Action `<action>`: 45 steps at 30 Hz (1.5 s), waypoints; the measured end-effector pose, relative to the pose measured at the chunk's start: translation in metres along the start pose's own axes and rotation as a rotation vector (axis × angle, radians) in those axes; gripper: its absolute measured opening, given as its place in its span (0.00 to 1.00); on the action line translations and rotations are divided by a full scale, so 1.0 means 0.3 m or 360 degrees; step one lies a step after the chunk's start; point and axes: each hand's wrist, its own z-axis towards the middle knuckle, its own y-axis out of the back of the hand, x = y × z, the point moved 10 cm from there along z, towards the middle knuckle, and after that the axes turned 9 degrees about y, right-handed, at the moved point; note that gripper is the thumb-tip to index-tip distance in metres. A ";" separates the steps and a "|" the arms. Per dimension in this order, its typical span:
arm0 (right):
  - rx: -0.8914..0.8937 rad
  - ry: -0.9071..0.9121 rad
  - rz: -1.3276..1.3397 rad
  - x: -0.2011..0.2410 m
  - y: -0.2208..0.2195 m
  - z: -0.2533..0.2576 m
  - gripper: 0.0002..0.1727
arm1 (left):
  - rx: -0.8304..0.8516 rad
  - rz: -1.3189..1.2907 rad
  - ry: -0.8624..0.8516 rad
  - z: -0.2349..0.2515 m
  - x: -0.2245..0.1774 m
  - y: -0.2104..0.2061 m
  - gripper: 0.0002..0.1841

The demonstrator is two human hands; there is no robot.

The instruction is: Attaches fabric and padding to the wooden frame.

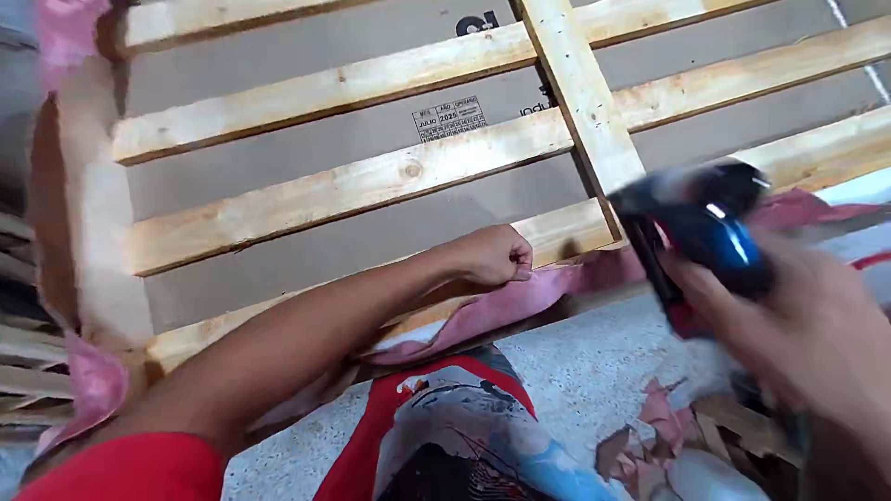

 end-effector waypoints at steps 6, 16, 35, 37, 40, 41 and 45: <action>-0.0082 -0.0406 0.0627 0.180 -0.225 -0.359 0.16 | 0.0254 -0.0047 -0.0184 0.017 -0.010 0.001 0.08; -0.0190 -0.0527 0.0295 0.253 -0.301 -0.352 0.19 | 0.0197 -0.0102 -0.0248 0.061 0.024 0.003 0.15; -0.0241 -0.0525 0.0432 0.237 -0.240 -0.454 0.17 | -0.0252 0.0175 -0.0335 -0.038 -0.152 0.022 0.22; -0.0291 -0.0594 0.0423 0.155 -0.205 -0.481 0.17 | -0.0546 0.0523 -0.0359 -0.056 -0.219 -0.005 0.15; -0.0301 -0.0565 0.0405 0.044 -0.182 -0.482 0.18 | -0.0823 0.0565 -0.0289 -0.043 -0.242 -0.009 0.04; -0.0294 -0.0526 0.0427 0.016 -0.183 -0.473 0.19 | -0.0799 0.0431 -0.0144 -0.022 -0.214 0.000 0.03; -0.0263 -0.0334 0.0470 -0.034 -0.208 -0.400 0.20 | -0.0558 -0.0061 0.0291 0.071 -0.094 0.016 0.07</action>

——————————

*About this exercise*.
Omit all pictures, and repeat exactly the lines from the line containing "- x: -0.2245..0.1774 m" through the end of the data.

*Result for this exercise*.
  - x: -0.2245..0.1774 m
  - y: -0.2104..0.2061 m
  - gripper: 0.0002..0.1841

The demonstrator is two human hands; there is no robot.

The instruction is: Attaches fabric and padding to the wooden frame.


 end-effector waypoints at steps 6, 16, 35, 37, 40, 41 and 45: <action>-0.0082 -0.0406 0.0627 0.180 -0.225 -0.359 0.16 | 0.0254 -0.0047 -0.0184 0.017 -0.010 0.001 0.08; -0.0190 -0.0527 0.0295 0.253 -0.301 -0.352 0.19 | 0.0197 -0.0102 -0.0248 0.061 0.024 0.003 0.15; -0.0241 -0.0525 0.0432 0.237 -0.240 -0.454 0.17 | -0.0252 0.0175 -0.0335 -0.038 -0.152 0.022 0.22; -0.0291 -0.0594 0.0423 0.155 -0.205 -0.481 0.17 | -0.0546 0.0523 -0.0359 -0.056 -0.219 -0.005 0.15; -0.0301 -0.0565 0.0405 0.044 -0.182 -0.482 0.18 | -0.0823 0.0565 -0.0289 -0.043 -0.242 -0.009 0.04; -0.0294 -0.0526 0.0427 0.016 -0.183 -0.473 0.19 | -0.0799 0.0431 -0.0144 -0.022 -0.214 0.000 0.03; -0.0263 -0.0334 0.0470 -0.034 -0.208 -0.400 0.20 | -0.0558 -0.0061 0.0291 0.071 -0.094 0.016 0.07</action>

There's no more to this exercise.